── Dataset content ──

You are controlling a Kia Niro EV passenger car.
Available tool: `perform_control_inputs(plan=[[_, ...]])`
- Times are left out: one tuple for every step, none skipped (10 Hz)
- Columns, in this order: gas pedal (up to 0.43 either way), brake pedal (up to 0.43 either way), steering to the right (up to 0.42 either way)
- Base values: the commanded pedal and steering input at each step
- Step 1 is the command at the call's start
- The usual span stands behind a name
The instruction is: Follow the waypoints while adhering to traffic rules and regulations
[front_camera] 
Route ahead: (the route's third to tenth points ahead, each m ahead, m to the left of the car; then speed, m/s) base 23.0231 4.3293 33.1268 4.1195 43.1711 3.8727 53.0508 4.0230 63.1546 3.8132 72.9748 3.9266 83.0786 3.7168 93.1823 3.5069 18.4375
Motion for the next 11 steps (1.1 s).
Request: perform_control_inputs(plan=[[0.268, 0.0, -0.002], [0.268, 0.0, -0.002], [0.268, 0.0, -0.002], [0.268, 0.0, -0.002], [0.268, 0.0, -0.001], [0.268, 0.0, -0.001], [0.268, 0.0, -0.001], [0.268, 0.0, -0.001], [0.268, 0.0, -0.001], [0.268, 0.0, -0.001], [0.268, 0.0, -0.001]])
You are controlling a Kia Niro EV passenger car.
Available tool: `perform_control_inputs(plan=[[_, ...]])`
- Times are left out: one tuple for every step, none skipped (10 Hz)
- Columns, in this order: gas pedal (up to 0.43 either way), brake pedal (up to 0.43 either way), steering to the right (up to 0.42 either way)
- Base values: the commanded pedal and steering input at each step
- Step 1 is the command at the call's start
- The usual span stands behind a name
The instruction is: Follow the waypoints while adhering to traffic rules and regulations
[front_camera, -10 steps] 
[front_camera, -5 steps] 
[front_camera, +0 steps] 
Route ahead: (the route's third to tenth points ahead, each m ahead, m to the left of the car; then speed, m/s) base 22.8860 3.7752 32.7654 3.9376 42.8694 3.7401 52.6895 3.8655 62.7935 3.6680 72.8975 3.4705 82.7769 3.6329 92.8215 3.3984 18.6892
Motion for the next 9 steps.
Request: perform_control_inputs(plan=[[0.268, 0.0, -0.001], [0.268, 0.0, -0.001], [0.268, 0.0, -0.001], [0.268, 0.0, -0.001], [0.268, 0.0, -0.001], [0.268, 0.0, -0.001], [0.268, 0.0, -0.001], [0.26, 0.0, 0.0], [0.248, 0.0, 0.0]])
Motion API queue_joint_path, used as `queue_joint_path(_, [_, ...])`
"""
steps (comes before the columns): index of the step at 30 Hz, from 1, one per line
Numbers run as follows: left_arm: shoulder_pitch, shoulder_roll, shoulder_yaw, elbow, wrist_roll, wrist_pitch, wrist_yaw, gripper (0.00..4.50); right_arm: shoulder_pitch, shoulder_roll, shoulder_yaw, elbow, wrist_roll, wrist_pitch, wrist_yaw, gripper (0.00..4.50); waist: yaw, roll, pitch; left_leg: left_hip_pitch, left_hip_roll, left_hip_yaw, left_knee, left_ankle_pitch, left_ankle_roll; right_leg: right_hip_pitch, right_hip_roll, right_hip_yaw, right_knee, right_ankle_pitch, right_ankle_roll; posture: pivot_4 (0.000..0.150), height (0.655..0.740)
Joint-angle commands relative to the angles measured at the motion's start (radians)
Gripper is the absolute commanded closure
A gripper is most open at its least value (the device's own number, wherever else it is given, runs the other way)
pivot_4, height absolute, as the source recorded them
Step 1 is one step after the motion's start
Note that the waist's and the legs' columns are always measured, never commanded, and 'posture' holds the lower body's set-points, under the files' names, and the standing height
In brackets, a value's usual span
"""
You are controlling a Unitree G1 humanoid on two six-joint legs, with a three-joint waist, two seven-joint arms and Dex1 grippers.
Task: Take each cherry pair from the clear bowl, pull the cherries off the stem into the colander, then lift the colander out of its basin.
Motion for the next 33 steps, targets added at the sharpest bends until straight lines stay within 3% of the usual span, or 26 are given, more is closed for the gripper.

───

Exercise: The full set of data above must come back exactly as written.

Output for this task:
You are controlling a Kia Niro EV passenger car.
Available tool: `perform_control_inputs(plan=[[_, ...]])`
- Times are left out: one tuple for every step, none skipped (10 Hz)
- Columns, in this order: gas pedal (up to 0.43 either way), brake pedal (up to 0.43 either way), steering to the right (up to 0.42 either way)
- Base values: the commanded pedal and steering input at each step
- Step 1 is the command at the call's start
- The usual span stands behind a name
The instruction is: Follow the waypoints while adhering to traffic rules and regulations
[front_camera] 
Route ahead: (the route's third to tenth points ahead, each m ahead, m to the left of the car; then speed, m/s) base 23.0231 4.3293 33.1268 4.1195 43.1711 3.8727 53.0508 4.0230 63.1546 3.8132 72.9748 3.9266 83.0786 3.7168 93.1823 3.5069 18.4375
Motion for the next 11 steps (1.1 s).
Request: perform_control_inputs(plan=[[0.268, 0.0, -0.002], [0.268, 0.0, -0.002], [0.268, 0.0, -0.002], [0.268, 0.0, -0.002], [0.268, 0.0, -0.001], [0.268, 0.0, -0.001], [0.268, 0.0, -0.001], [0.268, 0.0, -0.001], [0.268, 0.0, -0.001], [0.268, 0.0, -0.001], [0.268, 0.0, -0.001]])
You are controlling a Kia Niro EV passenger car.
Available tool: `perform_control_inputs(plan=[[_, ...]])`
- Times are left out: one tuple for every step, none skipped (10 Hz)
- Columns, in this order: gas pedal (up to 0.43 either way), brake pedal (up to 0.43 either way), steering to the right (up to 0.42 either way)
- Base values: the commanded pedal and steering input at each step
- Step 1 is the command at the call's start
- The usual span stands behind a name
The instruction is: Follow the waypoints while adhering to traffic rules and regulations
[front_camera, -10 steps] 
[front_camera, -5 steps] 
[front_camera, +0 steps] 
Route ahead: (the route's third to tenth points ahead, each m ahead, m to the left of the car; then speed, m/s) base 22.8860 3.7752 32.7654 3.9376 42.8694 3.7401 52.6895 3.8655 62.7935 3.6680 72.8975 3.4705 82.7769 3.6329 92.8215 3.3984 18.6892
Motion for the next 9 steps.
Request: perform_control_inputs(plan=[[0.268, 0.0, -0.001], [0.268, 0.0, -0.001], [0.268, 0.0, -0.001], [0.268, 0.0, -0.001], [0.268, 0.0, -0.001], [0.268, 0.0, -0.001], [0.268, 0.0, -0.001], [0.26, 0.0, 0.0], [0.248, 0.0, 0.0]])
Motion API queue_joint_path, used as `queue_joint_path(_, [_, ...])`
"""
steps (comes before the columns): index of the step at 30 Hz, from 1, one per line
Numbers run as follows: left_arm: shoulder_pitch, shoulder_roll, shoulder_yaw, elbow, wrist_roll, wrist_pitch, wrist_yaw, gripper (0.00..4.50); right_arm: shoulder_pitch, shoulder_roll, shoulder_yaw, elbow, wrist_roll, wrist_pitch, wrist_yaw, gripper (0.00..4.50); waist: yaw, roll, pitch; left_leg: left_hip_pitch, left_hip_roll, left_hip_yaw, left_knee, left_ankle_pitch, left_ankle_roll; right_leg: right_hip_pitch, right_hip_roll, right_hip_yaw, right_knee, right_ankle_pitch, right_ankle_roll; posture: pivot_4 (0.000..0.150), height (0.655..0.740)
Joint-angle commands relative to the angles measured at the motion's start (radians)
Gripper is the absolute commanded closure
A gripper is most open at its least value (the device's own number, wherever else it is given, runs the other way)
pivot_4, height absolute, as the source recorded them
Step 1 is one step after the motion's start
Note that the waist's and the legs' columns are always measured, never commanded, and 'posture' holds the lower body's set-points, under the files' names, and the standing height
In brackets, a value's usual span
"""
You are controlling a Unitree G1 humanoid on two six-joint legs, with a three-joint waist, two seven-joint arms and Dex1 grippers.
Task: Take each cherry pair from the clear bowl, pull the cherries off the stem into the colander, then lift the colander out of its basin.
Motion for the next 33 steps, targets added at the sharpest bends until straight lines stay within 3% of the usual span, or 26 are given, more is closed for the gripper.

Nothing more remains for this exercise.